Klimatyzacja w samochodzie to nie tylko komfort, ale także sposób na poprawę bezpieczeństwa jazdy nawet o tej porze roku. Układ klimatyzacji wyposażony jest w osuszacz powietrza, a jesienią i zimą powietrze na zewnątrz staje się wilgotniejsze. Powoduje to parowanie szyb w aucie. Możemy to zjawisko ograniczyć, używając klimatyzacji.
Jedną z funkcji klimatyzacji jest też zamknięty obieg powietrza, który może być niezwykle przydatny, ale tylko w określonych sytuacjach. Czy wiesz, kiedy warto go używać, a kiedy lepiej z niego zrezygnować?

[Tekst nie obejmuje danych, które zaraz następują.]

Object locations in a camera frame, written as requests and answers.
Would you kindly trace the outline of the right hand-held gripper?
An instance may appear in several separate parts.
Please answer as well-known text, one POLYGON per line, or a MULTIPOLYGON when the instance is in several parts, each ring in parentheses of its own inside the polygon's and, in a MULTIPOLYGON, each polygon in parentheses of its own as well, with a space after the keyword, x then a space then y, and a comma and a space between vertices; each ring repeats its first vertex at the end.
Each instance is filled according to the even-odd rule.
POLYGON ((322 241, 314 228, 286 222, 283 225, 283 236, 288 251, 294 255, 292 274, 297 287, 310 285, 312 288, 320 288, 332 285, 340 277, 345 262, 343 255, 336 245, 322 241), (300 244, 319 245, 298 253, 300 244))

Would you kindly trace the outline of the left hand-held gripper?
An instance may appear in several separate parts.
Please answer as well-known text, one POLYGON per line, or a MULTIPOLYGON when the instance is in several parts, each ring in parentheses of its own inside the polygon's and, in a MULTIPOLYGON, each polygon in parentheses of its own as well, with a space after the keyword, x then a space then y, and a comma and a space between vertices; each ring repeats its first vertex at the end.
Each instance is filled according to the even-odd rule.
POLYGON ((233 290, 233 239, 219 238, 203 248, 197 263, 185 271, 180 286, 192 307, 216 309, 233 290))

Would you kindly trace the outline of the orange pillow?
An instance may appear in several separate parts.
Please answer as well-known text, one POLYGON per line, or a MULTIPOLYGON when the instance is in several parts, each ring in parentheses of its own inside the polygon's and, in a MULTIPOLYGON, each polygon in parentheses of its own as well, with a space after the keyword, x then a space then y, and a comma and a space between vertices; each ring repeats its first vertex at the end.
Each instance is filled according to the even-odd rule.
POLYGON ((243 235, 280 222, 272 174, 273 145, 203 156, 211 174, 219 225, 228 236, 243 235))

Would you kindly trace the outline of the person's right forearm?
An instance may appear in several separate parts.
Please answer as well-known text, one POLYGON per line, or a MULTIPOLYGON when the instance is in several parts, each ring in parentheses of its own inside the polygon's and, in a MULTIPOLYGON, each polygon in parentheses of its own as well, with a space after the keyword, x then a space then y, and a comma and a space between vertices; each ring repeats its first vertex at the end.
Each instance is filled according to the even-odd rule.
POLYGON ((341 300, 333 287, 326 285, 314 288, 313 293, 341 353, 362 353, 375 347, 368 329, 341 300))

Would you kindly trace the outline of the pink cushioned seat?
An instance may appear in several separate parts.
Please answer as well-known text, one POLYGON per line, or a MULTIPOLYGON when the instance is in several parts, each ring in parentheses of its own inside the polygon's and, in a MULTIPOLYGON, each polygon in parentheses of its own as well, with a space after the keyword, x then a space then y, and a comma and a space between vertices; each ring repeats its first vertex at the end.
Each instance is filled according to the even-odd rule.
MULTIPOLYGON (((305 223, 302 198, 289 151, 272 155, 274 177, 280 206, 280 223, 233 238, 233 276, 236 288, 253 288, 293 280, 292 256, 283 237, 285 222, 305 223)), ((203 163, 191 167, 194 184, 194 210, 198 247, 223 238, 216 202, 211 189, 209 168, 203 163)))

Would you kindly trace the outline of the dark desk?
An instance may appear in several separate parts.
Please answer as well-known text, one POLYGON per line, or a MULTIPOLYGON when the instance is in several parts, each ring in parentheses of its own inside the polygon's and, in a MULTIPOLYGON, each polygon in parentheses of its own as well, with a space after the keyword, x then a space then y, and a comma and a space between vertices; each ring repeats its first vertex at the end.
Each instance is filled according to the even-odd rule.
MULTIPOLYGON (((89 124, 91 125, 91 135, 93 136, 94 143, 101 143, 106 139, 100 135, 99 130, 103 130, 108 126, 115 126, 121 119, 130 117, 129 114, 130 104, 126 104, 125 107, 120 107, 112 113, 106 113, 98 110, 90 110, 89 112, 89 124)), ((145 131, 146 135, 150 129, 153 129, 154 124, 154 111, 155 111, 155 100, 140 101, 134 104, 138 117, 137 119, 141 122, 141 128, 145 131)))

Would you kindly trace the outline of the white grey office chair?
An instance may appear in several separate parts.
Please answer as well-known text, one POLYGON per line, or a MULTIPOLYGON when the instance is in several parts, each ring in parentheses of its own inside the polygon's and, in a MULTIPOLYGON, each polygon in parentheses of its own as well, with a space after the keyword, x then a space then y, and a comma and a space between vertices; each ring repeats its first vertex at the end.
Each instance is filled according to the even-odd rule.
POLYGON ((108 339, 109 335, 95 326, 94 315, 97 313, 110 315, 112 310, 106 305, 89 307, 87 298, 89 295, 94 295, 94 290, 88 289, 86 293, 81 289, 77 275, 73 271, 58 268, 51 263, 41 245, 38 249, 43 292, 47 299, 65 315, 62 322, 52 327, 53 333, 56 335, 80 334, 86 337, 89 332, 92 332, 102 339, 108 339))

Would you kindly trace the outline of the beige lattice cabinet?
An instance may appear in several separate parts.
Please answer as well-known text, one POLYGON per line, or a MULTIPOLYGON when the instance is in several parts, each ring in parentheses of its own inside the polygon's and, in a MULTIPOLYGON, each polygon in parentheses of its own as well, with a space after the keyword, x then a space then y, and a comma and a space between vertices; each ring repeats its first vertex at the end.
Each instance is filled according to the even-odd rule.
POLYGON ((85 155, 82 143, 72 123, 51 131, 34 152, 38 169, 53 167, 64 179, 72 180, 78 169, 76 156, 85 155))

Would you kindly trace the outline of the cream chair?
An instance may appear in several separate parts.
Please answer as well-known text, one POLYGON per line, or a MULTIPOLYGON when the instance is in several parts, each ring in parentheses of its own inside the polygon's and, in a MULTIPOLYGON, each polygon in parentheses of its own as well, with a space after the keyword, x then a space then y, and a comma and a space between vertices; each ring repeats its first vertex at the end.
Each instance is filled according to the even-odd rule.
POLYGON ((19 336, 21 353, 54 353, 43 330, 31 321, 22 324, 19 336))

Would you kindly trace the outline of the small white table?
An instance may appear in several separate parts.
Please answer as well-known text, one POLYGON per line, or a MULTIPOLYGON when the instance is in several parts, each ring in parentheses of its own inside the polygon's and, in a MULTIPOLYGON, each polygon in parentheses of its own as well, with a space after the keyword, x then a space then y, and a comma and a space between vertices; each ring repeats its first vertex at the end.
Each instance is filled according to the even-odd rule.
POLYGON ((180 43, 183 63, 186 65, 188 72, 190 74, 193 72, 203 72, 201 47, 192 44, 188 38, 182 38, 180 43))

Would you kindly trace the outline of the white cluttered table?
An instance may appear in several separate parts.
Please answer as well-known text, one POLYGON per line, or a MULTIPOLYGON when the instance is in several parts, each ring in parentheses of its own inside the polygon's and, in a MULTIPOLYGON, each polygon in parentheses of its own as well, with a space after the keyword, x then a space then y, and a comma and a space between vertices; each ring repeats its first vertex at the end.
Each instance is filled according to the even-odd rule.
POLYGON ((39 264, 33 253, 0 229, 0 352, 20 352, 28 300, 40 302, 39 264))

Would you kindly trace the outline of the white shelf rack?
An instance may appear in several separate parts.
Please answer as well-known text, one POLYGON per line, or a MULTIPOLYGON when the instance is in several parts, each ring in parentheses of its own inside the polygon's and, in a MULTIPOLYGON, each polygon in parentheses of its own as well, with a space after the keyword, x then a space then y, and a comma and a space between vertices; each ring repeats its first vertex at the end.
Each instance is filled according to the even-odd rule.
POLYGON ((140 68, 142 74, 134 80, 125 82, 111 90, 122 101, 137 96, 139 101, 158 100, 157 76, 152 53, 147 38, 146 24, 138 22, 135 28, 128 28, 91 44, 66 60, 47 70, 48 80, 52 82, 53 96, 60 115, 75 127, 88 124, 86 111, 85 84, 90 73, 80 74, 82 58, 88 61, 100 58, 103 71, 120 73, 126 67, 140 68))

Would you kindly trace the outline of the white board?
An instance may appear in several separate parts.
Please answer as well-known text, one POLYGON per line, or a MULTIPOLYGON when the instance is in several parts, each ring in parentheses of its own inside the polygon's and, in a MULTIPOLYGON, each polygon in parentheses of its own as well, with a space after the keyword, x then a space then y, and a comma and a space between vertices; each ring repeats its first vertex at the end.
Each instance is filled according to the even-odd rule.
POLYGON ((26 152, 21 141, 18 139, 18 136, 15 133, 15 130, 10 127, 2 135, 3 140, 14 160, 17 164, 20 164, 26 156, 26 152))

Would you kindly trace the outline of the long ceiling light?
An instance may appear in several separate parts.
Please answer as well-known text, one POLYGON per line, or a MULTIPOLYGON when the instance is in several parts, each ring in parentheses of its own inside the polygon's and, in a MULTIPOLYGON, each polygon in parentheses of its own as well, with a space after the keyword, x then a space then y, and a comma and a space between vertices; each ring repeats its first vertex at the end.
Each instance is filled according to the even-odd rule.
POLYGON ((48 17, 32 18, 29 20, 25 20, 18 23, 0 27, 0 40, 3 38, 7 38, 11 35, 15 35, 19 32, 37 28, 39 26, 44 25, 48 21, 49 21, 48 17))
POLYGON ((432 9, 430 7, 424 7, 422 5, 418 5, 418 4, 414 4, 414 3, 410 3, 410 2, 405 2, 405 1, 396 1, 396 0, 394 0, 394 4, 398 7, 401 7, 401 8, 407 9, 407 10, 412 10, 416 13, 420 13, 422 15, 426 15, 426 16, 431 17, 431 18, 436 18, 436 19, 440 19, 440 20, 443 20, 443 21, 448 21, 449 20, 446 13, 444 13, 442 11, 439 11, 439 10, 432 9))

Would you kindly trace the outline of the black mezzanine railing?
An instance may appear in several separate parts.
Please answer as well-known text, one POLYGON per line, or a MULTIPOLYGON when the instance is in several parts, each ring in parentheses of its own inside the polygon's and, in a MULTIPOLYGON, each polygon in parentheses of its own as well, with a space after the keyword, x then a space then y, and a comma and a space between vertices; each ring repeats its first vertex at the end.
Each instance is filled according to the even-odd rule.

W momencie, gdy zamkniemy obieg powietrza w klimatyzacji, do samochodu przestanie dostawać się powietrze zewnątrz. Oznacza to, że może to ochronić nas przed nieprzyjemnymi zapachami czy dymem oraz innymi zanieczyszczeniami powietrza. Warto więc włączyć ten tryb, gdy stoimy w korku, aby nie trafiały do kabiny samochodu spaliny innych aut. W tunelu, którym przejeżdżamy czy podczas przejeżdżania obok miejsc, które są wyjątkowo nieprzyjemne pod względem zapachu.
Jednak to nie jedyne zastosowanie tego trybu, o którym warto pamiętać. Zimą, gdy jedziemy samochodem, chcemy, aby było w nim ciepło. Świeże powietrze jest pobierane spoza kabiny samochodu. Następnie ogrzewane i ten cykl znów się powtarza.
Jeśli zdecydujemy się wcisnąć przycisk zamknięcia obiegu powietrza, wtedy będziemy musieli ogrzać to samo powietrze, które jest już w kabinie. Dlatego wnętrze naszego samochodu ogrzeje się dużo szybciej.
Analogiczna sytuacja występuje latem, dotyczy jednak chłodnego powietrza. Dużo szybciej schłodzimy klimatyzacją wnętrze pojazdu, gdy obieg powietrza będzie zamknięty.
Jest to tryb, który powinniśmy stosować doraźnie, a nie jeździć na nim cały czas. Po pierwsze, do auta nie dostaje się świeże powietrze. Podczas długich podróży może to być dla nas niekomfortowe. Po drugie, zimą szyby będą parować bardzo szybko.